_Problem details:_ Starting from the first line below, repeat the data exactly through to the last.

▼

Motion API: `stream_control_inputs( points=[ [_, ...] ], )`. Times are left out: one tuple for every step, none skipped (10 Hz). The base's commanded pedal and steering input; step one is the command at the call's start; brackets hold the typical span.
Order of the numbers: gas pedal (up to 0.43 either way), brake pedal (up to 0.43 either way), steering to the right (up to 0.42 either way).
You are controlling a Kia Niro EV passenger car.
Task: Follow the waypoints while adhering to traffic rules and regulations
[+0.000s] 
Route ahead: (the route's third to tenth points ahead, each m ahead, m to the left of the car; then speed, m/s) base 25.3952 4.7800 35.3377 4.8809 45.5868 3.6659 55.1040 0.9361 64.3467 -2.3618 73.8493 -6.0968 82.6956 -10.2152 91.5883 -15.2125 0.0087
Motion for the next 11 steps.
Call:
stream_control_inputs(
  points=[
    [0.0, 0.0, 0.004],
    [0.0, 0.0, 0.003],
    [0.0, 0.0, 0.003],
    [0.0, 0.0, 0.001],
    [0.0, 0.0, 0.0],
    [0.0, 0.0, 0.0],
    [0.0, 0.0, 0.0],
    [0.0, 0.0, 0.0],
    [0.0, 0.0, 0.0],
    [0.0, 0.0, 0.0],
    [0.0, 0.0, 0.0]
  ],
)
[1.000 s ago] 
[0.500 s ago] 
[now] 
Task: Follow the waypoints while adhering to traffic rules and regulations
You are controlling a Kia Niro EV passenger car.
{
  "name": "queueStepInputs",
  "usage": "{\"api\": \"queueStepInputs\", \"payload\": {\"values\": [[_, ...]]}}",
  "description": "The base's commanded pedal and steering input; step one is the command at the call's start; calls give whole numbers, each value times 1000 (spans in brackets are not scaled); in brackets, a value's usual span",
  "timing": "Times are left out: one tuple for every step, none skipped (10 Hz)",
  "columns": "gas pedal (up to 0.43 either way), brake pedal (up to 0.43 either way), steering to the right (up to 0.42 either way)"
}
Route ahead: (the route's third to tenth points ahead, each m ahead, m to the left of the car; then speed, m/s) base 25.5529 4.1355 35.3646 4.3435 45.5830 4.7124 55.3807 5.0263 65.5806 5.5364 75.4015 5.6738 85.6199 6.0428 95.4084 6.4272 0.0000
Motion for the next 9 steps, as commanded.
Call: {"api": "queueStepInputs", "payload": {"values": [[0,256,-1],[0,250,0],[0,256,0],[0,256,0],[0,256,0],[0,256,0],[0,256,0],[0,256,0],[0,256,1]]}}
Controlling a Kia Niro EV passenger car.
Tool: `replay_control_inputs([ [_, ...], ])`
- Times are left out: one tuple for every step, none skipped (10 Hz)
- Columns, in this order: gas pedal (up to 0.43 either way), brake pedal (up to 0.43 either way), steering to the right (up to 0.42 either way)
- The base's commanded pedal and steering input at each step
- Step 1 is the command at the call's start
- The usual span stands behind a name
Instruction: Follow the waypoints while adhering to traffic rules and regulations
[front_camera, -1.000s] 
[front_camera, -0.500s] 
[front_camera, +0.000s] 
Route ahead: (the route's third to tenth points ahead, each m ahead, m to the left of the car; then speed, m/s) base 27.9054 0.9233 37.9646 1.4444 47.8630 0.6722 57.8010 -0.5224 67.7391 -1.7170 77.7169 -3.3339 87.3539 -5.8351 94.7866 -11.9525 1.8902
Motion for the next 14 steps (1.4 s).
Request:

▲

_Task result:_
Motion API: `stream_control_inputs( points=[ [_, ...] ], )`. Times are left out: one tuple for every step, none skipped (10 Hz). The base's commanded pedal and steering input; step one is the command at the call's start; brackets hold the typical span.
Order of the numbers: gas pedal (up to 0.43 either way), brake pedal (up to 0.43 either way), steering to the right (up to 0.42 either way).
You are controlling a Kia Niro EV passenger car.
Task: Follow the waypoints while adhering to traffic rules and regulations
[+0.000s] 
Route ahead: (the route's third to tenth points ahead, each m ahead, m to the left of the car; then speed, m/s) base 25.3952 4.7800 35.3377 4.8809 45.5868 3.6659 55.1040 0.9361 64.3467 -2.3618 73.8493 -6.0968 82.6956 -10.2152 91.5883 -15.2125 0.0087
Motion for the next 11 steps.
Call:
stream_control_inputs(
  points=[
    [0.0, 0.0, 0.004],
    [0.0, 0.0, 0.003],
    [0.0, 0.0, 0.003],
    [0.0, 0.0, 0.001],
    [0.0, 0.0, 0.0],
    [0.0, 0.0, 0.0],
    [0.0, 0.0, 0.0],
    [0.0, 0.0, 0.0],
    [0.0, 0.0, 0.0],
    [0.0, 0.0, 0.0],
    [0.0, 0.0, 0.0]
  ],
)
[1.000 s ago] 
[0.500 s ago] 
[now] 
Task: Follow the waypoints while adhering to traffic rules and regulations
You are controlling a Kia Niro EV passenger car.
{
  "name": "queueStepInputs",
  "usage": "{\"api\": \"queueStepInputs\", \"payload\": {\"values\": [[_, ...]]}}",
  "description": "The base's commanded pedal and steering input; step one is the command at the call's start; calls give whole numbers, each value times 1000 (spans in brackets are not scaled); in brackets, a value's usual span",
  "timing": "Times are left out: one tuple for every step, none skipped (10 Hz)",
  "columns": "gas pedal (up to 0.43 either way), brake pedal (up to 0.43 either way), steering to the right (up to 0.42 either way)"
}
Route ahead: (the route's third to tenth points ahead, each m ahead, m to the left of the car; then speed, m/s) base 25.5529 4.1355 35.3646 4.3435 45.5830 4.7124 55.3807 5.0263 65.5806 5.5364 75.4015 5.6738 85.6199 6.0428 95.4084 6.4272 0.0000
Motion for the next 9 steps, as commanded.
Call: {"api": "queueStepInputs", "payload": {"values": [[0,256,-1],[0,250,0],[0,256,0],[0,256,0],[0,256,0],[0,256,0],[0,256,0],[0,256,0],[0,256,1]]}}
Controlling a Kia Niro EV passenger car.
Tool: `replay_control_inputs([ [_, ...], ])`
- Times are left out: one tuple for every step, none skipped (10 Hz)
- Columns, in this order: gas pedal (up to 0.43 either way), brake pedal (up to 0.43 either way), steering to the right (up to 0.42 either way)
- The base's commanded pedal and steering input at each step
- Step 1 is the command at the call's start
- The usual span stands behind a name
Instruction: Follow the waypoints while adhering to traffic rules and regulations
[front_camera, -1.000s] 
[front_camera, -0.500s] 
[front_camera, +0.000s] 
Route ahead: (the route's third to tenth points ahead, each m ahead, m to the left of the car; then speed, m/s) base 27.9054 0.9233 37.9646 1.4444 47.8630 0.6722 57.8010 -0.5224 67.7391 -1.7170 77.7169 -3.3339 87.3539 -5.8351 94.7866 -11.9525 1.8902
Motion for the next 14 steps (1.4 s).
Request:

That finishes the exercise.